● **EXERCISE DESCRIPTION**
Every line of the records that holds the word "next" should be copied out.

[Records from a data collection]
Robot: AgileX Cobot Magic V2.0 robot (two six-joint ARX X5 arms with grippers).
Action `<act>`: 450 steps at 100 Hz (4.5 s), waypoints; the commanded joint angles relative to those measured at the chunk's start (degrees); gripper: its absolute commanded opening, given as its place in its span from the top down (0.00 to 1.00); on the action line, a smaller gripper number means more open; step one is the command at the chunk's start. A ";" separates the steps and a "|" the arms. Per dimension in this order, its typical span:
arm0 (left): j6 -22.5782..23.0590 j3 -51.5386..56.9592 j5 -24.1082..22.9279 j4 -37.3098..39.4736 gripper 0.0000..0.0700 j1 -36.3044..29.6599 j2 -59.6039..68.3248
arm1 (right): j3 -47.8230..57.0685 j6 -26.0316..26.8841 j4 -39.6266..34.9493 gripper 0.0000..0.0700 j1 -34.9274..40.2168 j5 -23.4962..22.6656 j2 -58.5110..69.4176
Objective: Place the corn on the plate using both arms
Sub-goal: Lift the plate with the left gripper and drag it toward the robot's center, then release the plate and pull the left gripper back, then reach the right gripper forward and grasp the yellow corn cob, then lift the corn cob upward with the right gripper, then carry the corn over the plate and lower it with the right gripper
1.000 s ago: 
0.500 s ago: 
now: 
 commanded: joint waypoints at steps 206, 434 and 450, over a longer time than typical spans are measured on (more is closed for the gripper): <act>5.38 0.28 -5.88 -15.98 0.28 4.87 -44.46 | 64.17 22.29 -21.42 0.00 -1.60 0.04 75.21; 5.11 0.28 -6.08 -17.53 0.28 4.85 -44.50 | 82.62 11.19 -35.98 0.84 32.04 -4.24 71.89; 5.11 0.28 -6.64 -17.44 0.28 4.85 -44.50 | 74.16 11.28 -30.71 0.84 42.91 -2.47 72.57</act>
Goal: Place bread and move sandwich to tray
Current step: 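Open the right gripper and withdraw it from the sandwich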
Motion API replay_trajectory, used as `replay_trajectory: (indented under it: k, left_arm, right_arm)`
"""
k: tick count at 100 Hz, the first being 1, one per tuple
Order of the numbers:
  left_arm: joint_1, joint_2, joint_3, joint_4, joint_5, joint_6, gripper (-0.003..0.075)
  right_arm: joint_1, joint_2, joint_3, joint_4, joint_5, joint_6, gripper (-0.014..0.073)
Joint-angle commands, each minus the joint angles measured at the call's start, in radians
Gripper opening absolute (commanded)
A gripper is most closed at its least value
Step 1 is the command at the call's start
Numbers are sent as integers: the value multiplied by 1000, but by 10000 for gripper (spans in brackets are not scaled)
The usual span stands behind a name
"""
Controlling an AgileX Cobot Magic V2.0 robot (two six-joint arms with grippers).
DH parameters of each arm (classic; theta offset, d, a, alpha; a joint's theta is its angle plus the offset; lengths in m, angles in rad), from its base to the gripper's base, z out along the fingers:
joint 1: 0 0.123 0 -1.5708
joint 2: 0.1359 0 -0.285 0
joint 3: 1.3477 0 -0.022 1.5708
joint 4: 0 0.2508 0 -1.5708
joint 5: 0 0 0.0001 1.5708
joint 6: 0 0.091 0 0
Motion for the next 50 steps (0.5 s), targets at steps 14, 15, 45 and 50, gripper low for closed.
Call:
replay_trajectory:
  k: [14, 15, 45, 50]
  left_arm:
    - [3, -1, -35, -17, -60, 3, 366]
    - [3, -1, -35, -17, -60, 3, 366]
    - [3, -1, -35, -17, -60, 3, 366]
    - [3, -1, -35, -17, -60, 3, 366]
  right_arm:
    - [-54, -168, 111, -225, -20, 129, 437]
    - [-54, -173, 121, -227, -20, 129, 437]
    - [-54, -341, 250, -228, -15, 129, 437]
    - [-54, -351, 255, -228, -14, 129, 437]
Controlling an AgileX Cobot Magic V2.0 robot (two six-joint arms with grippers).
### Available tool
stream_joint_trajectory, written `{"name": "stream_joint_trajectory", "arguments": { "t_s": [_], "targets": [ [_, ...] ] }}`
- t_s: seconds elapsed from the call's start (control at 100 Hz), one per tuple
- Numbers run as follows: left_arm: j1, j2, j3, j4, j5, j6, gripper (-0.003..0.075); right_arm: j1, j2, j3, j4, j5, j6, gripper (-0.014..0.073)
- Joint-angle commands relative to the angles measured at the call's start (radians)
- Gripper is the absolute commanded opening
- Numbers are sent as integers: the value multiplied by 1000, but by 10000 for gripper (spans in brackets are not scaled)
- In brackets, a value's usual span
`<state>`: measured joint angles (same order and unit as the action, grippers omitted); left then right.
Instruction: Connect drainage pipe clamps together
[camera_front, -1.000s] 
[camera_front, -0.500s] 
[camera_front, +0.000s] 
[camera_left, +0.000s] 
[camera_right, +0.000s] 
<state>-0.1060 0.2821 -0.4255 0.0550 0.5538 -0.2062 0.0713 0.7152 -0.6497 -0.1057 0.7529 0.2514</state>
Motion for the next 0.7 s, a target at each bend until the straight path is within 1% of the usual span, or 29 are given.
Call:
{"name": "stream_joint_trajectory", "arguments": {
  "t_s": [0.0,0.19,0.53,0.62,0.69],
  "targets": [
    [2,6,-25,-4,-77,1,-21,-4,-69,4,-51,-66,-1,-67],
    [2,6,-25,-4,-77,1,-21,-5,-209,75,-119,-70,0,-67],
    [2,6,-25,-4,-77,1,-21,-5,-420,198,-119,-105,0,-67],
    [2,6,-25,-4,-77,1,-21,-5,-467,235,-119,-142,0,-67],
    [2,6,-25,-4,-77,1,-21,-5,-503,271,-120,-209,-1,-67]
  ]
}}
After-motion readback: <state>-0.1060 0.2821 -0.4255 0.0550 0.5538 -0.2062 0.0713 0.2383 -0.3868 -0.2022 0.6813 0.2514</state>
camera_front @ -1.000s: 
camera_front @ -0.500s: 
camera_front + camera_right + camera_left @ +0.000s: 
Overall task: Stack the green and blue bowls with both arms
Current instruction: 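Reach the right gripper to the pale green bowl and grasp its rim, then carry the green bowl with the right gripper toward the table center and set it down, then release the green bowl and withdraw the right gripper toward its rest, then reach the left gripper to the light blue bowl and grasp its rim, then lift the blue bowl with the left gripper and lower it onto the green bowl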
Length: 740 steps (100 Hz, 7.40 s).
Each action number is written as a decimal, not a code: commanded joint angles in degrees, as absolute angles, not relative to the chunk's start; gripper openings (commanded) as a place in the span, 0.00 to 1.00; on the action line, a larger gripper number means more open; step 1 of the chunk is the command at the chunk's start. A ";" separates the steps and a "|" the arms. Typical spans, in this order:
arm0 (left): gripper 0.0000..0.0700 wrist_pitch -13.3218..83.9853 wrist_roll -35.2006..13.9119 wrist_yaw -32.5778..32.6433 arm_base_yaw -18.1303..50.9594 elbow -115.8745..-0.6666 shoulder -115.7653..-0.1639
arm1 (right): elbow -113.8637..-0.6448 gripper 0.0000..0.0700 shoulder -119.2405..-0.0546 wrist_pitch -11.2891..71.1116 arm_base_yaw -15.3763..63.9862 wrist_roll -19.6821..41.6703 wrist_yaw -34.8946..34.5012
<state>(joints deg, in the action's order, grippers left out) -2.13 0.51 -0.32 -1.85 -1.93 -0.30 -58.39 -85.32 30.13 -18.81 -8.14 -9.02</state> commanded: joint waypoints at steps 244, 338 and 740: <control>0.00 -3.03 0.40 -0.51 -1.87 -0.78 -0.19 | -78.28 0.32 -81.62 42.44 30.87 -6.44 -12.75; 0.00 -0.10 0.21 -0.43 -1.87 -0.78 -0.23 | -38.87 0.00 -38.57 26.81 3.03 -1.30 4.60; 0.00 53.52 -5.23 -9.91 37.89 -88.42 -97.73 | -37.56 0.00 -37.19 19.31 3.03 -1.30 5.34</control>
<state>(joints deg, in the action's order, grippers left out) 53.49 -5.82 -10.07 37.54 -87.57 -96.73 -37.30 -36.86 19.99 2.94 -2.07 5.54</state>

● **RESPONSE AREA**
Motion for the next 50 steps (0.5 s), targets at steps 14, 15, 45 and 50, gripper low for closed.
Motion for the next 0.7 s, a target at each bend until the straight path is within 1% of the usual span, or 29 are given.

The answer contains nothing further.